So, punishment for sin is not the answer, but hardships do still serve a purpose. First of all, this life is temporary. If life were easy, we would either be content to stay here for the rest of time, or we would have no incentive to focus on what matters for eternity. God wants us to realize that the important things are not the temporal, worldly things that we spend so much time and energy on. Sometimes it takes a tragedy to help us see what matters. Suffering also leads us to depend on God instead of our own strength and resources. We are humbled when we realize that we can’t manage everything on our own. When we are humble we can be pleasing and useful to God. (Psalm 51:17) God can work through us, and we can bring glory to Him.

An additional purpose for our suffering is outlined by the Apostle Paul in II Corinthians 1:3-4. Our trials give us the experiences we need in order to know how to comfort others who will go through similar struggles. Biblical comfort is not sympathy, but strength, not a way out of the problem, but a way through it. Our trials help us to understand what others are going through. I know of many people who have gone through unimaginable tragedy, but because of it have started organizations to help others who find themselves in similar situations. Many have testified that they have found their life purpose through the tragedy they endured.

Paul understood suffering, both external and internal. (II Corinthians 4:8, Romans 8:35, Philippians 1:17, II Corinthians 7:5) He faced many hardships, (II Corinthians 11:23-27), more than most of his listeners (or readers) ever would. But he did not view these circumstances as being outside of his faith in Christ. He did not wonder if his faith wasn’t strong enough. He had had a personal encounter with Christ, and he knew that these sufferings were a part of his mission, his purpose. (Acts 26:14-18) He also knew that no matter what hardships or afflictions he had to face, God would provide more than enough grace, and comfort (strength) to get through them. (II Corinthians 1:5, II Corinthians 12:9) And God would use them for His good purposes. (Romans 8:28)
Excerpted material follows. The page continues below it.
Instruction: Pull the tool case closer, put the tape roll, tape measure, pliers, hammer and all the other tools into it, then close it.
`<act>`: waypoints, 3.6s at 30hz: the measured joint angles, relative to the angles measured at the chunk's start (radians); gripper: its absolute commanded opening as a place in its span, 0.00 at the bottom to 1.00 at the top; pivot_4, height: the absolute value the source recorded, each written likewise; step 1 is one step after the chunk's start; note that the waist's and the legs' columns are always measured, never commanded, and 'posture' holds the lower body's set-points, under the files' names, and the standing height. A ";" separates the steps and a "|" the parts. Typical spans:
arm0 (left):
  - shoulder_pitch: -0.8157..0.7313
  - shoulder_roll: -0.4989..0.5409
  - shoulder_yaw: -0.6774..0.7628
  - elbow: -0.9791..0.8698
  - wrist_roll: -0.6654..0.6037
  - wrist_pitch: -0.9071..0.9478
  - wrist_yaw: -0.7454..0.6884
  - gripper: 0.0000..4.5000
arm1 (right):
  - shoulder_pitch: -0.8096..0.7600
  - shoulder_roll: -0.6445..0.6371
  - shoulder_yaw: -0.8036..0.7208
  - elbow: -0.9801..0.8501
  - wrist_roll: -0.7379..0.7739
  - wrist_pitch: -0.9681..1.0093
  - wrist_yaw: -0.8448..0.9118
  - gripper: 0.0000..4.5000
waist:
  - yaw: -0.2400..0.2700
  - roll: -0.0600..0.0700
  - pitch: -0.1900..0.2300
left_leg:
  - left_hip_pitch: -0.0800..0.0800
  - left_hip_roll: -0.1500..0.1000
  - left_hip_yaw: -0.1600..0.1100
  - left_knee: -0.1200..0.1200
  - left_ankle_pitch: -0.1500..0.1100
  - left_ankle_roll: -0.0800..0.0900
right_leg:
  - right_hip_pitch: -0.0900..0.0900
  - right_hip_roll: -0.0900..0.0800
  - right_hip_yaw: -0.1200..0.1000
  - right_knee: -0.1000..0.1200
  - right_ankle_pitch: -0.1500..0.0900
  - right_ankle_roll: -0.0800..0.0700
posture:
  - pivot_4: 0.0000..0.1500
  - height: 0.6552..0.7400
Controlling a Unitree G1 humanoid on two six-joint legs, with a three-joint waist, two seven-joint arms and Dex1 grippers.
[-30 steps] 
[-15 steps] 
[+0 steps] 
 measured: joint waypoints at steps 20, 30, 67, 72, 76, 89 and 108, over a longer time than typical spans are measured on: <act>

I love to go to Christian conferences, partly because I love to learn and to see things from fresh perspectives, but I also love to meet new people who are already sisters and brothers in Christ. Even if our opinions on some matters differ, we are all on pretty much the same wavelength. Our beliefs are similar enough that even though we may have never met before, we are like family. Being with them gives me encouragement in my faith, knowing I am not alone. That is not true for us in every environment we enter, and it was not at all the reality for Jesus’ disciples. There were such a small number of people who were followers of Christ while He walked the earth, and so many more who followed the religious leaders of the day or who were heathens, that the disciples faced a lot of doubt, criticism and persecution.

Before Jesus was arrested and crucified, He prayed for His disciples. Jesus knew that because His disciples had believed in Him, the world would hate them. So Jesus prayed that the Heavenly Father would protect them. John 17:15 tells us that Jesus did not ask God to protect them by taking them out of the world, but that He would protect them while they stayed in the world. That did not mean that the disciples would not face physical harm or discomfort. We know that they did, but Jesus' prayer was that their souls would be protected from Satan for eternity. Jesus had a purpose for His disciples to be in the world and not isolated from it. He wanted them to represent Him and His Word to those around them. He wanted them to spread His love, joy, grace and truth to others. That purpose and Jesus’ prayer still apply to us today. John 17:20 includes us if we believe in Him.

I think sometimes we expect that if we follow Christ our lives should be comfortable and full of blessings, and so we are always disappointed or frustrated when the opposite happens. We should not expect life to be easy, but we can expect God to give us the strength we need to face it. Are you being criticized by others for your beliefs? Do those people represent Jesus or the world? If they represent the world, do not try to win their approval. Instead, represent Jesus in a way that will glorify God, and trust Him to protect you from the evil one.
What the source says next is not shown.